Exercise goal — Given the entries that follow, write out exactly the lines starting at the one containing "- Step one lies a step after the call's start" and ending at the one containing "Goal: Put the", both ends included, and only those.

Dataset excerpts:
═══

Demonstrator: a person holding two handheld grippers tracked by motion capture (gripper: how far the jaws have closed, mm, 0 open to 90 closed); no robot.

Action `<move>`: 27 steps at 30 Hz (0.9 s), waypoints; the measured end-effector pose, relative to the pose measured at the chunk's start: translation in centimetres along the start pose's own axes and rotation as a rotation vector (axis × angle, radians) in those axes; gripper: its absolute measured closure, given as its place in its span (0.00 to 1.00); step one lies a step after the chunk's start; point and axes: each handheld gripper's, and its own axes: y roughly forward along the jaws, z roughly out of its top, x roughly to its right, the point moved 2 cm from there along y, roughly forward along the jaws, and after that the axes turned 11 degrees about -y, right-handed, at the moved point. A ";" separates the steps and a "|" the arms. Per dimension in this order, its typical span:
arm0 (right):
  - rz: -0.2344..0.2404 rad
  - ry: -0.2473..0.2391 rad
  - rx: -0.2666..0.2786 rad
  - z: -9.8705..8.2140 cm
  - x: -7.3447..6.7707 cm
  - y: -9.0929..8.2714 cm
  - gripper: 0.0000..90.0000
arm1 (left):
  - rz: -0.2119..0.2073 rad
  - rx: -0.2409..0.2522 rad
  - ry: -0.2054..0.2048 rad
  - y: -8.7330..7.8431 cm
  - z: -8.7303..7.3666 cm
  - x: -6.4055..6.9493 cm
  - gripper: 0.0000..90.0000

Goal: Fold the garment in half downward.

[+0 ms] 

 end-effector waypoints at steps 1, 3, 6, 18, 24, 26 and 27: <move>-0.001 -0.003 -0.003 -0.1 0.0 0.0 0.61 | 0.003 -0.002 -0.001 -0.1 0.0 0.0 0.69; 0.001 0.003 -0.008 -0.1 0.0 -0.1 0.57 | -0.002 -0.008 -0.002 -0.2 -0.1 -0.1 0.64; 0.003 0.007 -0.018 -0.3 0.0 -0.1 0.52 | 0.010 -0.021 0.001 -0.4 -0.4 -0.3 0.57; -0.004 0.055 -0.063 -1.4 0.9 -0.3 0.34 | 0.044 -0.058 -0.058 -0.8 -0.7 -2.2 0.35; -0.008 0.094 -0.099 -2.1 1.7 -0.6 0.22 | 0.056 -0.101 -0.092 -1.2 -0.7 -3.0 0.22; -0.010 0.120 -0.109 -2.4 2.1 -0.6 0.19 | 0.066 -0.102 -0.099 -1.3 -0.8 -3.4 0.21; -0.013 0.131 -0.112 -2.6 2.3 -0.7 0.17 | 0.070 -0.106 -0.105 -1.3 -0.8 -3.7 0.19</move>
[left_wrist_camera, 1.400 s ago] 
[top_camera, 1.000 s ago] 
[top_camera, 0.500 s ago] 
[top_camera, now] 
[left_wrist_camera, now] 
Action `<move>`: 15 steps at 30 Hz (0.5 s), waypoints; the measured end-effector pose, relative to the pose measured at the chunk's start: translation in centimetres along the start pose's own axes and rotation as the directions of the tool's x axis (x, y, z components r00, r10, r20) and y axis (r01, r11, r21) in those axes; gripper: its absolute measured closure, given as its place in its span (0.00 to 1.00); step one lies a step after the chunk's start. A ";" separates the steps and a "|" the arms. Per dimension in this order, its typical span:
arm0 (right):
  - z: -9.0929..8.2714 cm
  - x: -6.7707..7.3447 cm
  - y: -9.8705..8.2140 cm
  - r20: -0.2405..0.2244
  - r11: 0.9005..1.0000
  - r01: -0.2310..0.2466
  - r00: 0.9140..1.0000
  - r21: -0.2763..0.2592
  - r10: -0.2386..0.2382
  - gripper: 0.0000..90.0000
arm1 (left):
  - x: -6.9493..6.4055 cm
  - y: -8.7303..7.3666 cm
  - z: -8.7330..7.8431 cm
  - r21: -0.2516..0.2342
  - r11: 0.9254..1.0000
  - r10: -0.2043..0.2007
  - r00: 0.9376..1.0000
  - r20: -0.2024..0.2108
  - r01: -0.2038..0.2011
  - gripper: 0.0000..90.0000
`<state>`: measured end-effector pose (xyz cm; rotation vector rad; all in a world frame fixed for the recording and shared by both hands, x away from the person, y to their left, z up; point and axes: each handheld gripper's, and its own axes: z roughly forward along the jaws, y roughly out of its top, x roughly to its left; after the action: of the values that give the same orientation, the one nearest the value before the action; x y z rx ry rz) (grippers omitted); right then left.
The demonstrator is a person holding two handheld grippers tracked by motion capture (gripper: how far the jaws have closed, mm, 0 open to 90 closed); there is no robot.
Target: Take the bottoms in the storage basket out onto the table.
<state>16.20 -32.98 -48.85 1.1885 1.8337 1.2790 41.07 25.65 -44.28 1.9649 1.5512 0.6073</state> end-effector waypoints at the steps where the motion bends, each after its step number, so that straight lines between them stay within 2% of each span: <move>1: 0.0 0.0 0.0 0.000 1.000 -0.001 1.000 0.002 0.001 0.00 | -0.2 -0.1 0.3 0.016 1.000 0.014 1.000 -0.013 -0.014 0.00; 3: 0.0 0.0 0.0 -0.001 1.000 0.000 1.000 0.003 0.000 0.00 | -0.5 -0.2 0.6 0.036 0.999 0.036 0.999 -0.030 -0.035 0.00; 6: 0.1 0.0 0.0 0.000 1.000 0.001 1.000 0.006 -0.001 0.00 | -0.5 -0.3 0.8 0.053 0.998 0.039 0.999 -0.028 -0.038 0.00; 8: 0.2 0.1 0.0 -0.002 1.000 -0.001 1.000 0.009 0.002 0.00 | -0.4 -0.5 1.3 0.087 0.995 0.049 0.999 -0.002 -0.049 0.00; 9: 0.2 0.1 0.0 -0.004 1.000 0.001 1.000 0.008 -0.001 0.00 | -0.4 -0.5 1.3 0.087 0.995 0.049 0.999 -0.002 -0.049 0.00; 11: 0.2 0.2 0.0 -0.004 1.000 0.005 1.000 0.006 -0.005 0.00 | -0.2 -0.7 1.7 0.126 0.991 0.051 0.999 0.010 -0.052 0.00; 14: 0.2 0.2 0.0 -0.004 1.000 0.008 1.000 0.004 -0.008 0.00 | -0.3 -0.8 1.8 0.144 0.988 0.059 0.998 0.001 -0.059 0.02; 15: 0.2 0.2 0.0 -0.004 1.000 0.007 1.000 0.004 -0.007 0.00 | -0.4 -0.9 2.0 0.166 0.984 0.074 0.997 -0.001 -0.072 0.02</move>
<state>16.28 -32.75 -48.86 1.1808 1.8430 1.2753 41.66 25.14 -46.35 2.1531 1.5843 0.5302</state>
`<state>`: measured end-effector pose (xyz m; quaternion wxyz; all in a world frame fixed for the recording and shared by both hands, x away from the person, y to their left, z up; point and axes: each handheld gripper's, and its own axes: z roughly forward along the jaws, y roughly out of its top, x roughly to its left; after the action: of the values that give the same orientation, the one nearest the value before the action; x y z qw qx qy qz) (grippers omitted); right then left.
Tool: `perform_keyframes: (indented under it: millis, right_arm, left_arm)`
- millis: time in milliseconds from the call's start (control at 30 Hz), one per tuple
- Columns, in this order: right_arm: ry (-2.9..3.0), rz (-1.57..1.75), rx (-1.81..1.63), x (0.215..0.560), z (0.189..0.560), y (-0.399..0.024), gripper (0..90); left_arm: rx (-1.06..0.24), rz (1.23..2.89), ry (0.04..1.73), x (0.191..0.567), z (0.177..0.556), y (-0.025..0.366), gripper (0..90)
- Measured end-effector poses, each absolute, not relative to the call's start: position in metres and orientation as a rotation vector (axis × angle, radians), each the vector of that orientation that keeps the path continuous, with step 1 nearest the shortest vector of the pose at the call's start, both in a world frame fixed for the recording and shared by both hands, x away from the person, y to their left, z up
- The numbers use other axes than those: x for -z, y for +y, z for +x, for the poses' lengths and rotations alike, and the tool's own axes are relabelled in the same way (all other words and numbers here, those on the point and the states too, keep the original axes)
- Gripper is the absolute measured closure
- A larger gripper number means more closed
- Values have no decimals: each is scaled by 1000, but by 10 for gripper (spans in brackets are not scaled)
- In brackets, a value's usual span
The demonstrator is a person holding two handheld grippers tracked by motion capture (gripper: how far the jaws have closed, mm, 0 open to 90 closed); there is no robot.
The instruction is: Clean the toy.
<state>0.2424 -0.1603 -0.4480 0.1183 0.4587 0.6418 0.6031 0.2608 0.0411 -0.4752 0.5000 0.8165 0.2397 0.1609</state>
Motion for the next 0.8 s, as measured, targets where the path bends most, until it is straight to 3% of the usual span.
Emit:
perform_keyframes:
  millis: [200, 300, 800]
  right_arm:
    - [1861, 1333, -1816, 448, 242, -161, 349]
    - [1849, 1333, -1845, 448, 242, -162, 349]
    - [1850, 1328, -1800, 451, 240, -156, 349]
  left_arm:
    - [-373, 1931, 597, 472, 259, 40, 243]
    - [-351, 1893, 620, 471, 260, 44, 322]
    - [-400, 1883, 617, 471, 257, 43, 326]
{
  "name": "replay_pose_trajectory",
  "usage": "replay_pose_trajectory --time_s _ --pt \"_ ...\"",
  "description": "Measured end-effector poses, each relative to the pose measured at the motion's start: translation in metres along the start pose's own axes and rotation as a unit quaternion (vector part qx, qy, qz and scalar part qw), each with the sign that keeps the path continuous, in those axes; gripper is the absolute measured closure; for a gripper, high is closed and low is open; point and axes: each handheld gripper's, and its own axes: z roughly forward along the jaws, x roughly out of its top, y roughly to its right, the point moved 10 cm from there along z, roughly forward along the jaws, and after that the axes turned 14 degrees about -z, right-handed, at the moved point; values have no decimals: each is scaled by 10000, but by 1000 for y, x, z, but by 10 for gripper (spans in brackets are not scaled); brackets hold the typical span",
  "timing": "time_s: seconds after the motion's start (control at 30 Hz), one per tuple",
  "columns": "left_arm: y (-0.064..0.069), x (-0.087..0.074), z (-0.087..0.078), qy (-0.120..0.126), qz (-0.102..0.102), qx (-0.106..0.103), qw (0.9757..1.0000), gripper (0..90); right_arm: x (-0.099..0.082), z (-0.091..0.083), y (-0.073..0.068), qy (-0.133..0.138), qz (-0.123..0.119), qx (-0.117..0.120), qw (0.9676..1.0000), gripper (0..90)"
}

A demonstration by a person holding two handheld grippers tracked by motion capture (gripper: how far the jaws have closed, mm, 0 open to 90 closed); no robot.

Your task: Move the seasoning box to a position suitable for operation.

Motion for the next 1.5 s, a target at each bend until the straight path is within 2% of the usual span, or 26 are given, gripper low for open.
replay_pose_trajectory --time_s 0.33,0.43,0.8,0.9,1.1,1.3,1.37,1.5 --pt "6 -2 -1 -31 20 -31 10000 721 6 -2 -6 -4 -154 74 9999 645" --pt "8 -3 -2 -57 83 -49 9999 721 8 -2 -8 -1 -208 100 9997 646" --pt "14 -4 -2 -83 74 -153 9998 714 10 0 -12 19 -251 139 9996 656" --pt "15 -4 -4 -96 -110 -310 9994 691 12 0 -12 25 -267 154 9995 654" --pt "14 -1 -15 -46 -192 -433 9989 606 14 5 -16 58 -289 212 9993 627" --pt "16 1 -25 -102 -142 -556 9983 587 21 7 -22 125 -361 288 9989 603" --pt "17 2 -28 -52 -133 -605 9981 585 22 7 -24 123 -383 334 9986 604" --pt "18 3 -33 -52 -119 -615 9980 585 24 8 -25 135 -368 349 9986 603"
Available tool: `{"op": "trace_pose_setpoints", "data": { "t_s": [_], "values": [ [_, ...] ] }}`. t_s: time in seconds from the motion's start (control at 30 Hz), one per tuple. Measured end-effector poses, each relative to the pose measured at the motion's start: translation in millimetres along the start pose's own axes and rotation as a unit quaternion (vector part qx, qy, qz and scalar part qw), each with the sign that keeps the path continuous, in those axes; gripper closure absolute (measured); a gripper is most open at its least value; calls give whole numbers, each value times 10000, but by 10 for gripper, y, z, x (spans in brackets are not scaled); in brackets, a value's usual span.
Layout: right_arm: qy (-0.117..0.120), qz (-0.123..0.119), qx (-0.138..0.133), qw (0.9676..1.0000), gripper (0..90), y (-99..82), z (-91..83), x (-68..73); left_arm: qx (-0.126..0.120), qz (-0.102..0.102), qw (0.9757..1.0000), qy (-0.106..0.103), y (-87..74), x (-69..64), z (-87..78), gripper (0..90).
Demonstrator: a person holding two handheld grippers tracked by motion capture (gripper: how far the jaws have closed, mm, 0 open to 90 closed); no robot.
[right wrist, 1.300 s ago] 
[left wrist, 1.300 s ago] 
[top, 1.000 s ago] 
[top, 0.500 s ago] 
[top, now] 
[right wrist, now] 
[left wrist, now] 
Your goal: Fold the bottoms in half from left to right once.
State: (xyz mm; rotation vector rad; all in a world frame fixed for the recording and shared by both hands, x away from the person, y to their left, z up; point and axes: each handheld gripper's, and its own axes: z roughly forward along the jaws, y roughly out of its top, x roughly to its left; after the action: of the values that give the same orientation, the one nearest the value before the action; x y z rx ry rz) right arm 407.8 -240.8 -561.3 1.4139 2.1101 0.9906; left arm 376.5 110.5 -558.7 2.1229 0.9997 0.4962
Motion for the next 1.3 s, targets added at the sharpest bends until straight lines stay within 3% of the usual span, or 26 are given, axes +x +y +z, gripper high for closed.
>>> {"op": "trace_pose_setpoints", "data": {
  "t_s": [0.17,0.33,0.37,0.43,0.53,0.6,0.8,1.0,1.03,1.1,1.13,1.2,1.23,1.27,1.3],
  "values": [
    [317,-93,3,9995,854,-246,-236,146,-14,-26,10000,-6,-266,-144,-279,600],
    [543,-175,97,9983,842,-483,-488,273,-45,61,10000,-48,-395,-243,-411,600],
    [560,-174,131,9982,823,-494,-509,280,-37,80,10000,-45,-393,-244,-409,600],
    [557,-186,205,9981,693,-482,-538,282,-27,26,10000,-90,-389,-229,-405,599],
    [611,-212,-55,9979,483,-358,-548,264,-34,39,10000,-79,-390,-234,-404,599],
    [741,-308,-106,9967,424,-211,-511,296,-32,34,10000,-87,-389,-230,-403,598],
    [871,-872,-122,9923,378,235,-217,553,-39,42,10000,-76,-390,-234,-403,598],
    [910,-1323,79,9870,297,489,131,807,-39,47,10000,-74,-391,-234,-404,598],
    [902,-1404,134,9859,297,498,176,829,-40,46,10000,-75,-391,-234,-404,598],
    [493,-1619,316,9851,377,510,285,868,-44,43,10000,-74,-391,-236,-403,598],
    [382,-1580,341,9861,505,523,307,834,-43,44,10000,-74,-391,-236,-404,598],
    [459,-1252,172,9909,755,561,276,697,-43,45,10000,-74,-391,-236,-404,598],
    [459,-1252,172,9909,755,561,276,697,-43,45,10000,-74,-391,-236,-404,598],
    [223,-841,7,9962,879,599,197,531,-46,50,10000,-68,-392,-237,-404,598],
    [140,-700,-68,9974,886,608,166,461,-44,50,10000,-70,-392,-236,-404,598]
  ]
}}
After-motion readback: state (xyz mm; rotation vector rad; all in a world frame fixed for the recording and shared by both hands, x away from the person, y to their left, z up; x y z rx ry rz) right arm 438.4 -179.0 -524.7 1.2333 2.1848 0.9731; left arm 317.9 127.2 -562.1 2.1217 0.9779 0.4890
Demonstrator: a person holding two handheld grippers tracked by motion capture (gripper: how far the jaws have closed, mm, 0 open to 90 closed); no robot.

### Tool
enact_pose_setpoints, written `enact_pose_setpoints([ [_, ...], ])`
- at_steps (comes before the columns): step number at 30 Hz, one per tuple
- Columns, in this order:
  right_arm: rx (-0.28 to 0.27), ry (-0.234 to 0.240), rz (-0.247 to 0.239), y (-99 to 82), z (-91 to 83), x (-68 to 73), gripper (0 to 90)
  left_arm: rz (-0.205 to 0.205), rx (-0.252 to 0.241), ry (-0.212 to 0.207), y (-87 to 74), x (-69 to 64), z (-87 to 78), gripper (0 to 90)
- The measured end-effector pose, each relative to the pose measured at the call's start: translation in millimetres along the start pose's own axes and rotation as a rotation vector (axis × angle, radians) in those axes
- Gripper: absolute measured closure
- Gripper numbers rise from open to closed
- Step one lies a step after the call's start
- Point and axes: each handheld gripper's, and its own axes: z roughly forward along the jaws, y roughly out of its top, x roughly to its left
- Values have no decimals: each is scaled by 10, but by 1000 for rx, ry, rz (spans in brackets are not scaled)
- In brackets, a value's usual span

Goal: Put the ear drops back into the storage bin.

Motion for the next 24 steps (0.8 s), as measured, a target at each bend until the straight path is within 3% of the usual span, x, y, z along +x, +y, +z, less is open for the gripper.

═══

Result below —
- Step one lies a step after the call's start
- Point and axes: each handheld gripper's, and its own axes: z roughly forward along the jaws, y roughly out of its top, x roughly to its left
- Values have no decimals: each is scaled by 10, but by 1000 for rx, ry, rz (spans in brackets are not scaled)
- In brackets, a value's usual span

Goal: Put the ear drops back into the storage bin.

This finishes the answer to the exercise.